Tidy Fixed Effects Regressions: fixest vs pyfixest

R
Python
Modeling
A comparison of packages for fast fixed-effects estimation in R and Python
Author

Christoph Scheuch

Follow
Published

February 6, 2024

Fixed effects regressions are crucial in econometrics for controlling for unobservable variables that vary across entities but are constant over time. They allow researchers to isolate the impact of independent variables on the dependent variable, which is for instance, essential for educing omitted variable bias in causal inference.
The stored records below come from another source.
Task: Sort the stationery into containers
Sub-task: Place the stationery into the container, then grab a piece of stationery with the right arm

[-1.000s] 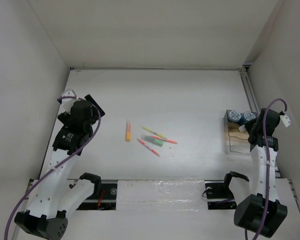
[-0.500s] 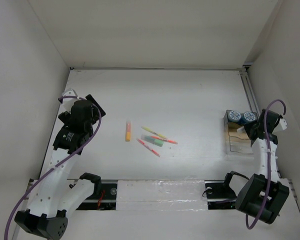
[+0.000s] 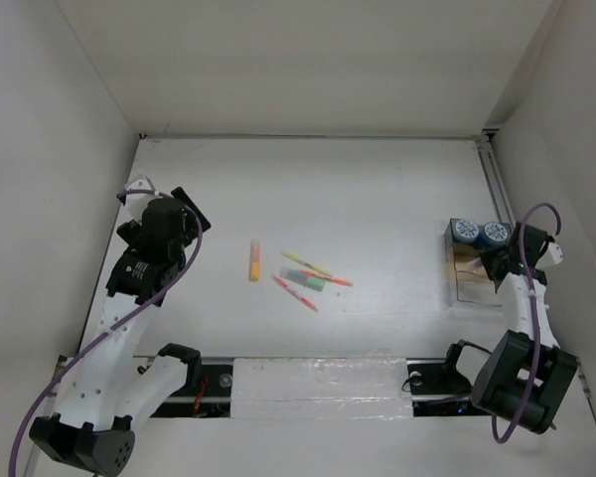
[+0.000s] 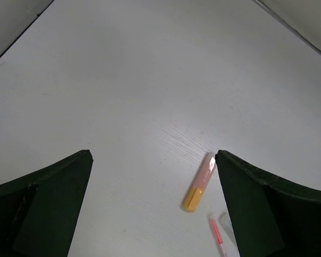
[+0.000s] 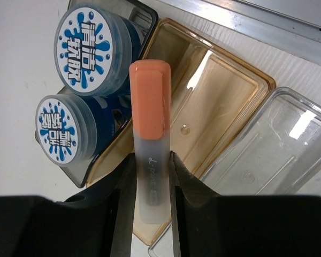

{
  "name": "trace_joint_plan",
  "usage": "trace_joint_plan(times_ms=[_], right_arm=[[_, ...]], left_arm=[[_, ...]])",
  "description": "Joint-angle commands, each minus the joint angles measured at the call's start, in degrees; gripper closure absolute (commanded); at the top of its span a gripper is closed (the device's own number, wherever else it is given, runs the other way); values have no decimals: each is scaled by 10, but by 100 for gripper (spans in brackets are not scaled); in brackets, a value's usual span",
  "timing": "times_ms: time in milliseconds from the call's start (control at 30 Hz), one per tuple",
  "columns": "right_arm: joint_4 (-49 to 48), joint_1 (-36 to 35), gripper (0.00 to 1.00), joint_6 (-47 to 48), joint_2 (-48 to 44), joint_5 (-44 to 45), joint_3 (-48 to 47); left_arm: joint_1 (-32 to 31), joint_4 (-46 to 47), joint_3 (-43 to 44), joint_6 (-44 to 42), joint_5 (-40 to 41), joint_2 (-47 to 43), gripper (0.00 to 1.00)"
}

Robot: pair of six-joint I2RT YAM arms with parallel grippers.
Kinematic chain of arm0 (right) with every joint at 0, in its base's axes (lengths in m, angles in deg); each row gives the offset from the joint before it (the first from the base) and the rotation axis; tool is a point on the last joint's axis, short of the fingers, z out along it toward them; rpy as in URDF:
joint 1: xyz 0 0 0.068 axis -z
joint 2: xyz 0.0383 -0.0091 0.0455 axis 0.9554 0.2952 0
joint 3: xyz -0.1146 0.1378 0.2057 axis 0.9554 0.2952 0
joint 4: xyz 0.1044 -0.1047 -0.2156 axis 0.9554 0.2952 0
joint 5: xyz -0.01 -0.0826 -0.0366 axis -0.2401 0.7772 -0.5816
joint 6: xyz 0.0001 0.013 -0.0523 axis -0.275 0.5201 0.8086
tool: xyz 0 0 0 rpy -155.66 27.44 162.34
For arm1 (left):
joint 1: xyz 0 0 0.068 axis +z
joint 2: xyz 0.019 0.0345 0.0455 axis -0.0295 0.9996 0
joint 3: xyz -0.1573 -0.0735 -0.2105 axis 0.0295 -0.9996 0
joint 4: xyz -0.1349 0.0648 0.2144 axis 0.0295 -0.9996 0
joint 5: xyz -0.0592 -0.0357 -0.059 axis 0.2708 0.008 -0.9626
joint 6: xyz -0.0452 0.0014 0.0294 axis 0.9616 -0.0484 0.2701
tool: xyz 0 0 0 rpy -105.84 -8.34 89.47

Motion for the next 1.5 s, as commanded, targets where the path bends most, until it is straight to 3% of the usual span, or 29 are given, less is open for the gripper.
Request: trace_joint_plan(times_ms=[0, 100, 200, 367, 567, 667, 800, 833, 867, 1067, 1233, 1467], right_arm=[[-44, 4, 85, 4, -11, -7, 1], [-44, 4, 76, 9, -11, -17, 1], [-44, 4, 46, 9, -34, -18, 1], [-32, 4, 23, 20, -54, -25, -4], [-45, 4, 21, 56, -81, -74, -21], [-84, -51, 18, 79, -93, -129, -41], [-68, -207, 17, 157, -69, -98, -117], [-61, -280, 10, 172, -58, -89, -134], [-54, -317, 10, 186, -44, -89, -167], [-33, -601, 7, 308, 130, -35, -303], [-8, -662, 7, 353, 282, -82, -419], [-10, -723, 20, 406, 319, -95, -418]], left_arm=[[3, 14, -7, -9, 2, -1, 0], [3, 14, -7, -9, -3, -6, 0], [3, 14, -7, -9, -3, -6, 0], [3, 14, -7, -9, -3, -11, 0], [3, 14, -7, -9, -3, -17, 0], [3, 14, -7, -9, -3, -17, 0], [3, -1, -2, 6, 26, -11, 0], [3, -1, -2, 17, 41, -11, 0], [3, -8, -2, 24, 50, -11, 0], [3, -36, 3, 60, 107, -11, 0], [3, -59, 14, 78, 129, 1, 0], [3, -65, 14, 90, 148, -29, 0]])
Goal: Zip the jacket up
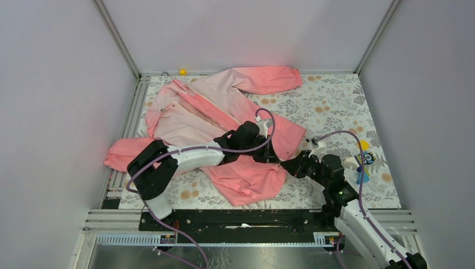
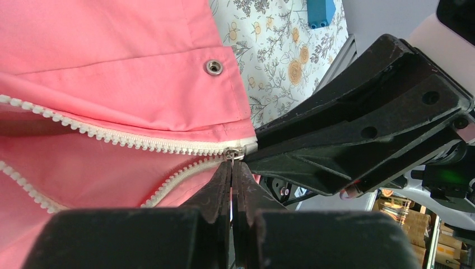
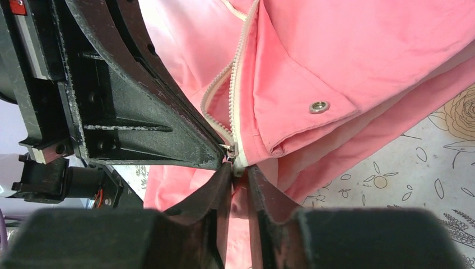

The fixest R package is a powerful and efficient tool for econometric analysis, specializing in fixed effects models. It excels in handling large datasets and supports a wide range of regression models including linear, count, and logistic models. Its key strength lies in the fast estimation of models with multiple fixed effects, crucial for controlling unobserved heterogeneity in econometric analysis. With a user-friendly syntax, it integrates well with the tidyverse, facilitating easy data manipulation and visualization. fixest offers robust features for hypothesis testing, clustering standard errors, and instrumental variable estimation, all backed by C++ code for speed.

pyfixest is a Python implementation of the fixest package with the goal to mimic fixest syntax and functionality as closely as Python allows. The great thing is, if you know either package, then you can switch between R and Python (almost) seamlessly!

To illustrate both packages, I use real-world data and a meaningful example: we download annual country-level indicators and run various regressions, accounting for different types of unobserved heterogeneity. Don’t take the results to seriously, though, as this post serves an illustrative purpose and is not part of a proper research project.

Loading packages

For data manipulation, we use dplyr in R and pandas in Python. We also load the WDI package and wbdata library to download World Development Indicators (WDI) from the World Bank database.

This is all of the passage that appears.